(Data for analysis)

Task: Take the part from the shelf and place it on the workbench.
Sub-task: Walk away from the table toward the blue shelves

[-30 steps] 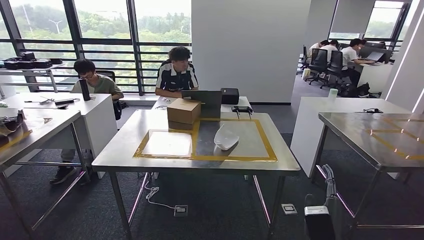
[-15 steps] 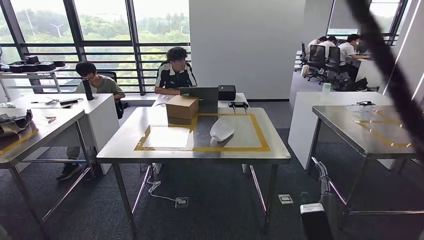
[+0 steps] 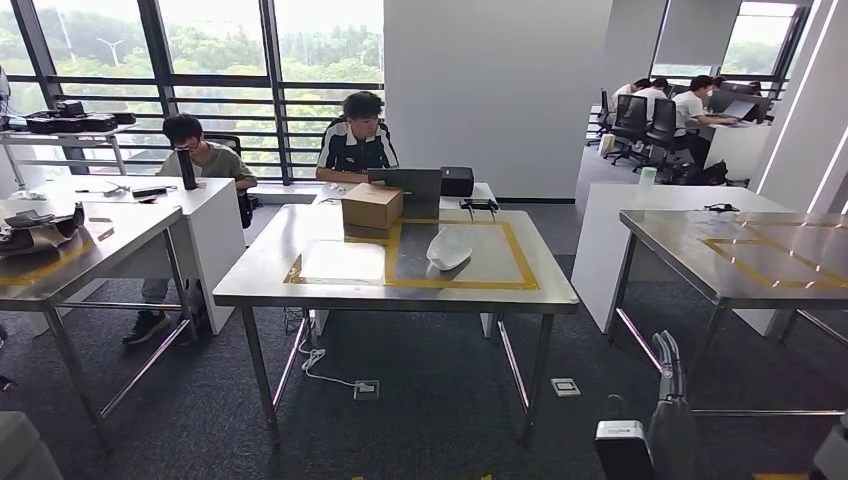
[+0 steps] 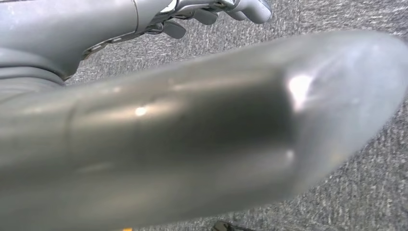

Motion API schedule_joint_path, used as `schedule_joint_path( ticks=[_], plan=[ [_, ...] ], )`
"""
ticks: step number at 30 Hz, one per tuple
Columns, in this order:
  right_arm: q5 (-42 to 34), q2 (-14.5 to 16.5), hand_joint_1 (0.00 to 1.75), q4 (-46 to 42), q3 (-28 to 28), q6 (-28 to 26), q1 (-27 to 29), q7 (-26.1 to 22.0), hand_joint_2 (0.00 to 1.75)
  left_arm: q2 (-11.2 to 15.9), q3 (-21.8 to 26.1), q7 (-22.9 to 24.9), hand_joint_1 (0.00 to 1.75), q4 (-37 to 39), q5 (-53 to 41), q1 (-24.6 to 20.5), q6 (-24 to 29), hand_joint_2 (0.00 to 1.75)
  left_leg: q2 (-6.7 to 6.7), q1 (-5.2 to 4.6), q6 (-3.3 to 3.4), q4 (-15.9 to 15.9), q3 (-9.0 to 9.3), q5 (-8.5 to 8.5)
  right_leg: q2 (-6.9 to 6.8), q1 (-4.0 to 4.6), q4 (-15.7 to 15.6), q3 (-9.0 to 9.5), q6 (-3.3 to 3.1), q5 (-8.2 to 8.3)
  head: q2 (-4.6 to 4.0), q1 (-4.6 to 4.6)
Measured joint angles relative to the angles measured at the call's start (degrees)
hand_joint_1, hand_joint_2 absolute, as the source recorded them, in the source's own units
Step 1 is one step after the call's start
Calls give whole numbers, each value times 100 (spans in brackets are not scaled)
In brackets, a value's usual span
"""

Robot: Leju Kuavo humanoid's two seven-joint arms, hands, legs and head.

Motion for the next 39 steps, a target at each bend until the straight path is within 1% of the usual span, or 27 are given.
schedule_joint_path(
  ticks=[1, 2, 3, 4, 5, 6, 7, 8, 9, 10, 11, 13, 14, 15, 17, 22, 26, 33, 39],
  plan=[
    [22, 4, 0, -7, 5, -22, -5, 3, 0, -7, 0, -9, 0, 0, -4, -6, -8, 0, 1, 3, -30, -11, -22, 47, 2, 28, -308, 189, -34, -60, 0, 0],
    [38, 8, 0, -14, 13, -39, -8, 4, 0, -11, 0, -18, 0, 0, -8, -10, -14, 0, 4, 10, -66, -32, -33, 95, 2, 52, -483, 268, -63, -124, 0, -1],
    [53, 11, 0, -17, 22, -52, -5, 4, 0, -14, 0, -27, 0, 1, -9, -11, -12, 0, 7, 16, -108, -61, -35, 142, 2, 69, -556, 281, -91, -114, 0, -1],
    [63, 14, 0, -17, 32, -57, 0, 8, 0, -13, 1, -33, 0, 1, -9, -11, 2, 0, 8, 23, -145, -80, -43, 172, -1, 60, -579, 263, -119, -65, 0, -2],
    [76, 18, 0, -17, 46, -59, 0, 14, 0, -10, 3, -39, 0, 1, -8, -8, 23, 0, 3, 26, -181, -77, -63, 141, -5, 54, -601, 244, -138, -23, 0, -2],
    [89, 23, 0, -17, 59, -61, 4, 19, 0, -6, 8, -39, 0, -1, -8, -9, 51, 0, -1, 19, -184, -81, -65, 4, -2, 41, -617, 222, -120, -4, 0, -8],
    [98, 27, 0, -17, 71, -63, 9, 24, 0, 0, 15, -34, 0, -2, -8, -10, 72, 0, -6, 11, -143, -73, -73, -167, 0, 34, -626, 200, -107, 19, 0, -12],
    [109, 31, 0, -17, 80, -65, 14, 27, 0, 4, 24, -25, 0, -2, -10, -9, 84, 0, -10, 3, -98, -77, -70, -322, 7, 45, -621, 172, -86, 24, 0, -16],
    [116, 38, 0, -17, 85, -68, 22, 29, 0, 9, 32, -15, 0, -3, -14, -8, 89, 0, -9, -3, -54, -102, -56, -396, 12, 49, -616, 154, -76, 38, 0, -19],
    [128, 46, 0, -17, 89, -74, 27, 33, 0, 14, 38, -6, 0, -3, -18, -5, 90, 0, -12, -3, -33, -125, -60, -316, 11, 57, -616, 138, -106, 81, 0, -16],
    [146, 55, 0, -17, 91, -89, 29, 37, 0, 18, 42, 4, 0, -3, -22, -3, 91, 0, -13, 1, -52, -178, -57, -110, 11, 63, -608, 121, -121, 105, 0, -16],
    [198, 70, 0, -17, 93, -135, 34, 55, 0, 24, 48, 25, 0, -3, -29, -5, 92, 0, -15, 15, -137, -278, -64, 285, 12, 74, -583, 76, -153, 141, 0, -15],
    [225, 76, 0, -17, 93, -158, 40, 69, 0, 25, 50, 41, 0, -3, -35, -6, 93, 0, -15, 21, -166, -310, -75, 421, 13, 77, -570, 54, -158, 147, 0, -15],
    [256, 81, 0, -17, 93, -183, 50, 81, 0, 26, 53, 57, 0, -2, -46, -6, 94, 0, -15, 25, -192, -317, -88, 450, 13, 78, -561, 34, -163, 153, 0, -15],
    [322, 95, 0, -17, 93, -237, 71, 97, 0, 28, 56, 100, 0, -1, -79, -4, 98, 0, -14, 26, -193, -321, -108, 480, 11, 78, -552, 10, -169, 160, 0, -15],
    [444, 113, 0, -17, 93, -336, 90, 90, 0, 28, 57, 172, 0, 2, -113, -5, 100, 0, -15, 26, -203, -321, -123, 485, 10, 78, -548, -6, -171, 163, 0, -14],
    [470, 121, 0, -16, 94, -311, 99, 83, 0, 28, 57, 143, 0, 2, -121, -6, 99, 175, -15, 25, -201, -320, -128, 483, 10, 77, -549, -10, -171, 163, 0, -14],
    [403, 122, 0, 3, 99, -39, 133, 49, 0, 30, 57, -31, 0, 2, -128, -6, 80, 175, -15, 24, -198, -320, -131, 485, 10, 76, -549, -13, -163, 169, 0, -13],
    [501, 123, 0, 2, 99, -45, 196, 70, 0, 28, 57, -91, 0, 2, -143, -5, 85, 175, -16, 23, -193, -319, -134, 488, 10, 74, -549, -14, -157, 173, 0, -13]
  ],
)
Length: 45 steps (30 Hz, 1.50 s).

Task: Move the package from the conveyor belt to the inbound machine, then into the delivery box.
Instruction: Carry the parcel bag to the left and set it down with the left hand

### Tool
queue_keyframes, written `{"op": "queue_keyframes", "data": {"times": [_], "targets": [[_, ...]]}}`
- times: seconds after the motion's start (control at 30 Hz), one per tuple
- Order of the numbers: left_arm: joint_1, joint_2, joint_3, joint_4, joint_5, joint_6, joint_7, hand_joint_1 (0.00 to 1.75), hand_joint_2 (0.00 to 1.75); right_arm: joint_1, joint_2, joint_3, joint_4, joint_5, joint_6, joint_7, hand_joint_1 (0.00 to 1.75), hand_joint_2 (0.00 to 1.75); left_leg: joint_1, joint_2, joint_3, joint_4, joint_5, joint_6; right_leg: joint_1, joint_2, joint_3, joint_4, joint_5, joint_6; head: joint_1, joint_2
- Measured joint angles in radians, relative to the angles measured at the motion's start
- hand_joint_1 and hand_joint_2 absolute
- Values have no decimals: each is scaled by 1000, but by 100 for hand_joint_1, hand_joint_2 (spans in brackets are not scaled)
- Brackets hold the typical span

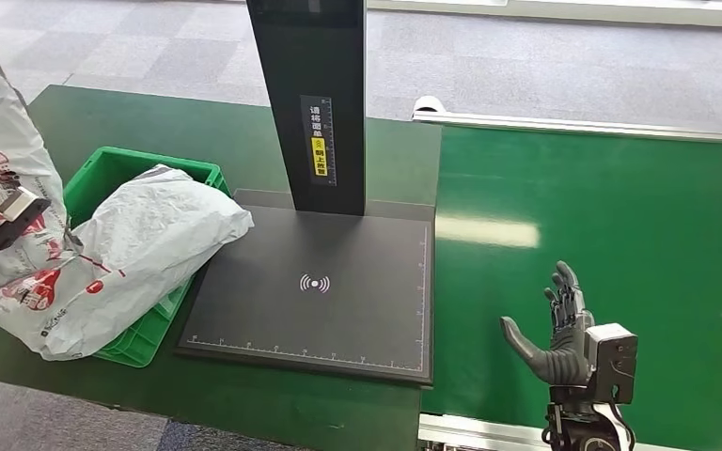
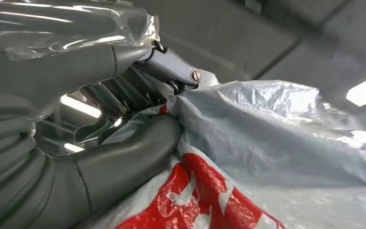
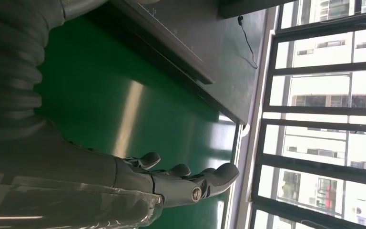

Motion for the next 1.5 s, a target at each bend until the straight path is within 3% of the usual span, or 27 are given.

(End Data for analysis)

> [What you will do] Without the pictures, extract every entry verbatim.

> [Finished task]
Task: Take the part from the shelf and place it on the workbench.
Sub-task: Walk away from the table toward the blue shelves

[-30 steps] 
[-15 steps] 
[+0 steps] 
[+0 steps] 

Motion API schedule_joint_path, used as `schedule_joint_path( ticks=[_], plan=[ [_, ...] ], )`
"""
ticks: step number at 30 Hz, one per tuple
Columns, in this order:
  right_arm: q5 (-42 to 34), q2 (-14.5 to 16.5), hand_joint_1 (0.00 to 1.75), q4 (-46 to 42), q3 (-28 to 28), q6 (-28 to 26), q1 (-27 to 29), q7 (-26.1 to 22.0), hand_joint_2 (0.00 to 1.75)
  left_arm: q2 (-11.2 to 15.9), q3 (-21.8 to 26.1), q7 (-22.9 to 24.9), hand_joint_1 (0.00 to 1.75), q4 (-37 to 39), q5 (-53 to 41), q1 (-24.6 to 20.5), q6 (-24 to 29), hand_joint_2 (0.00 to 1.75)
  left_leg: q2 (-6.7 to 6.7), q1 (-5.2 to 4.6), q6 (-3.3 to 3.4), q4 (-15.9 to 15.9), q3 (-9.0 to 9.3), q5 (-8.5 to 8.5)
  right_leg: q2 (-6.9 to 6.8), q1 (-4.0 to 4.6), q4 (-15.7 to 15.6), q3 (-9.0 to 9.5), q6 (-3.3 to 3.1), q5 (-8.2 to 8.3)
  head: q2 (-4.6 to 4.0), q1 (-4.6 to 4.6)
Measured joint angles relative to the angles measured at the call's start (degrees)
hand_joint_1, hand_joint_2 absolute, as the source recorded them, in the source's own units
Step 1 is one step after the call's start
Calls give whole numbers, each value times 100 (spans in brackets are not scaled)
In brackets, a value's usual span
"""

Robot: Leju Kuavo humanoid's two seven-joint arms, hands, legs and head.

Motion for the next 39 steps, a target at each bend until the straight path is within 1% of the usual span, or 27 are given.
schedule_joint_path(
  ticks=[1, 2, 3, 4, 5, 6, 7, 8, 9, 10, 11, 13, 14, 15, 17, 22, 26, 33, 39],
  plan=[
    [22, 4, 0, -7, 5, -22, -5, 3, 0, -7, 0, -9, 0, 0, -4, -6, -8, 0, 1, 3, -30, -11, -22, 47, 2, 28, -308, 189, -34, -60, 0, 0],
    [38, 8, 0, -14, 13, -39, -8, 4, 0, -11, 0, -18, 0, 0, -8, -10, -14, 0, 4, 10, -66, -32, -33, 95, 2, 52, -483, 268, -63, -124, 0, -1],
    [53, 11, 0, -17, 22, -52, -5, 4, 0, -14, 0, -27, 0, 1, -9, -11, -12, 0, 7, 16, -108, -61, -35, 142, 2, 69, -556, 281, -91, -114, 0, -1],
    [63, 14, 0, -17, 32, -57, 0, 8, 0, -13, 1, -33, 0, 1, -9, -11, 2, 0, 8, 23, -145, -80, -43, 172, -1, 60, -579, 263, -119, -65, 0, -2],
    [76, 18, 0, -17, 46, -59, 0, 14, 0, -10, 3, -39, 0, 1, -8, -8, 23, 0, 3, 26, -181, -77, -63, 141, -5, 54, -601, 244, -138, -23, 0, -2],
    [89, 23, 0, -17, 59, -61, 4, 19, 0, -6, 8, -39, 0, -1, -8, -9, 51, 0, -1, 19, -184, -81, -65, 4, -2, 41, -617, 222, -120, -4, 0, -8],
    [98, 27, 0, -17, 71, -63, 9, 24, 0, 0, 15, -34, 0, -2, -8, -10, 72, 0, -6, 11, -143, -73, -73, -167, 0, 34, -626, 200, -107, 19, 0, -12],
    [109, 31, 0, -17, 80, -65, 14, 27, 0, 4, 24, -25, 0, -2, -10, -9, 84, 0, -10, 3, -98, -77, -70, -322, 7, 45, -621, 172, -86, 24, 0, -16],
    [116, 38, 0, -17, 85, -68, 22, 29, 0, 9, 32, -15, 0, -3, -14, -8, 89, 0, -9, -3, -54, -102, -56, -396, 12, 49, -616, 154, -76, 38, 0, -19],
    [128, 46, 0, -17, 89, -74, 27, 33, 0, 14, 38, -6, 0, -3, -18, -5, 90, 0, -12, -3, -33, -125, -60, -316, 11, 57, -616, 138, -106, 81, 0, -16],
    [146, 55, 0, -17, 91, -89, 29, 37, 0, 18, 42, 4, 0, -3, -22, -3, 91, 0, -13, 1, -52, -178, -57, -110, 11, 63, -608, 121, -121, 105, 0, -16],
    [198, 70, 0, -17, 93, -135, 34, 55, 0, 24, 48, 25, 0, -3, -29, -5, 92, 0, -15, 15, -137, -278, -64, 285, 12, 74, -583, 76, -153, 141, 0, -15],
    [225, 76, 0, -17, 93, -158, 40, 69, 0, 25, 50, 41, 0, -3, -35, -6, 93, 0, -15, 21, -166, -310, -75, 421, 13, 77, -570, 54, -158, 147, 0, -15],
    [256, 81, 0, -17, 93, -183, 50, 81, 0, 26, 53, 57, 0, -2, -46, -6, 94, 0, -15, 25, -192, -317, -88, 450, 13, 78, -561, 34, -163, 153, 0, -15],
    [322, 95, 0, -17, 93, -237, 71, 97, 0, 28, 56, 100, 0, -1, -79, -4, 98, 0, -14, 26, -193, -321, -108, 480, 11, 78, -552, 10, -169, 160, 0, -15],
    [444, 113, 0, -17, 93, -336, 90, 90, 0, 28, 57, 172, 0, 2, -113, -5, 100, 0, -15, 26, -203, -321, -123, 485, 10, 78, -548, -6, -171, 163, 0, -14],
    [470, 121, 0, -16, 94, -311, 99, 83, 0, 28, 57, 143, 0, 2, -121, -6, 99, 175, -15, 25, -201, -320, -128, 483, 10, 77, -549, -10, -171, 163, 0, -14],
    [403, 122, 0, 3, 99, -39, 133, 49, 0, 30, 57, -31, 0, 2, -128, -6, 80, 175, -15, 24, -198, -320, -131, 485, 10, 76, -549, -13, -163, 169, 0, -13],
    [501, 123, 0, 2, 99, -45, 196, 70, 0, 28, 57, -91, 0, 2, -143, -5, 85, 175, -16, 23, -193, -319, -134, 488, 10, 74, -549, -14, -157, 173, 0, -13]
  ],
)
Length: 45 steps (30 Hz, 1.50 s).

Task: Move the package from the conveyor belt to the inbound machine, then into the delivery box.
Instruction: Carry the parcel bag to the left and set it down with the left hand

### Tool
queue_keyframes, written `{"op": "queue_keyframes", "data": {"times": [_], "targets": [[_, ...]]}}`
- times: seconds after the motion's start (control at 30 Hz), one per tuple
- Order of the numbers: left_arm: joint_1, joint_2, joint_3, joint_4, joint_5, joint_6, joint_7, hand_joint_1 (0.00 to 1.75), hand_joint_2 (0.00 to 1.75); right_arm: joint_1, joint_2, joint_3, joint_4, joint_5, joint_6, joint_7, hand_joint_1 (0.00 to 1.75), hand_joint_2 (0.00 to 1.75); left_leg: joint_1, joint_2, joint_3, joint_4, joint_5, joint_6; right_leg: joint_1, joint_2, joint_3, joint_4, joint_5, joint_6; head: joint_1, joint_2
- Measured joint angles in radians, relative to the angles measured at the motion's start
- hand_joint_1 and hand_joint_2 absolute
- Values have no decimals: each is scaled by 1000, but by 100 for hand_joint_1, hand_joint_2 (spans in brackets are not scaled)
- Brackets hold the typical span


Motion for the next 1.5 s, a target at each bend until the straight path is within 3% of the usual span, or 27 are given.

The reply is now complete.